- _GOAL OF THE EXERCISE_
Repeat every line of the following material exactly.

- _SUPPLIED INFORMATION_

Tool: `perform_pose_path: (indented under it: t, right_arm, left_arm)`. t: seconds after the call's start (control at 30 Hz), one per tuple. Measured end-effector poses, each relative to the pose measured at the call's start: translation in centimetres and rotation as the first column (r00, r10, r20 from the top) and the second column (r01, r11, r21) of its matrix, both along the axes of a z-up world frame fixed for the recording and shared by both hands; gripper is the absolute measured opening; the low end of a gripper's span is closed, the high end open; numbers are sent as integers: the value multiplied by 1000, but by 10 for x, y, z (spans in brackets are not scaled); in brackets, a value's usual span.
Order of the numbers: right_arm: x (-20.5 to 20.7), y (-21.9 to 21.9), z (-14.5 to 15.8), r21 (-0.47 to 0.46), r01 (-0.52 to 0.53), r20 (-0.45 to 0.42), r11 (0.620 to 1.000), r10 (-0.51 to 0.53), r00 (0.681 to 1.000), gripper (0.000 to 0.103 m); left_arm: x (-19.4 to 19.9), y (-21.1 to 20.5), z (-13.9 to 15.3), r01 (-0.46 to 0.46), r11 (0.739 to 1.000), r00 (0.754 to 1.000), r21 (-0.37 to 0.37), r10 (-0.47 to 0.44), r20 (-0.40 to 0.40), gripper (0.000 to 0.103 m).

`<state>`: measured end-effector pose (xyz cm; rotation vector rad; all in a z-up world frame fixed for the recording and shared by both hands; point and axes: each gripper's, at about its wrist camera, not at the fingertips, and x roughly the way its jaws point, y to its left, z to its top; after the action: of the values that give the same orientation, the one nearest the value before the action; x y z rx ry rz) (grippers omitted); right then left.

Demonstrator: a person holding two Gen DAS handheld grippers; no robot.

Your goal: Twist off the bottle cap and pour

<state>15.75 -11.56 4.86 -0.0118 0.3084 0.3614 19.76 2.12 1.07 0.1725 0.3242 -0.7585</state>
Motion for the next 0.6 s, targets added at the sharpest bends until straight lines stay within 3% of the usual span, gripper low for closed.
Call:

- _RESPONSE TO THIS EXERCISE_
Tool: `perform_pose_path: (indented under it: t, right_arm, left_arm)`. t: seconds after the call's start (control at 30 Hz), one per tuple. Measured end-effector poses, each relative to the pose measured at the call's start: translation in centimetres and rotation as the first column (r00, r10, r20 from the top) and the second column (r01, r11, r21) of its matrix, both along the axes of a z-up world frame fixed for the recording and shared by both hands; gripper is the absolute measured opening; the low end of a gripper's span is closed, the high end open; numbers are sent as integers: the value multiplied by 1000, but by 10 for x, y, z (spans in brackets are not scaled); in brackets, a value's usual span.
Order of the numbers: right_arm: x (-20.5 to 20.7), y (-21.9 to 21.9), z (-14.5 to 15.8), r21 (-0.47 to 0.46), r01 (-0.52 to 0.53), r20 (-0.45 to 0.42), r11 (0.620 to 1.000), r10 (-0.51 to 0.53), r00 (0.681 to 1.000), gripper (0.000 to 0.103 m); left_arm: x (-19.4 to 19.9), y (-21.1 to 20.5), z (-13.9 to 15.3), r01 (-0.46 to 0.46), r11 (0.739 to 1.000), r00 (0.754 to 1.000), r21 (-0.37 to 0.37), r10 (-0.47 to 0.44), r20 (-0.40 to 0.40), gripper (0.000 to 0.103 m).

`<state>`: measured end-effector pose (xyz cm; rotation vector rad; all in a z-up world frame fixed for the recording and shared by both hands; point and axes: each gripper's, at about its wrist camera, not at the fingertips, and x roughly the way its jaws point, y to its left, z to its top; after the action: of the values that give the same orientation, the one nearest the value before the action; x y z rx ry rz) (grippers omitted); right then left.

Demonstrator: a person holding two Gen DAS handheld grippers; no robot.

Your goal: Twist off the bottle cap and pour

<state>15.75 -11.56 4.86 -0.0118 0.3084 0.3614 19.76 2.12 1.07 0.1725 0.3242 -0.7585</state>
Motion for the next 0.6 s, targets added at the sharpest bends until straight lines stay within 3% of the usual span, gripper low for closed.
Call:

This exercise has been answered in full.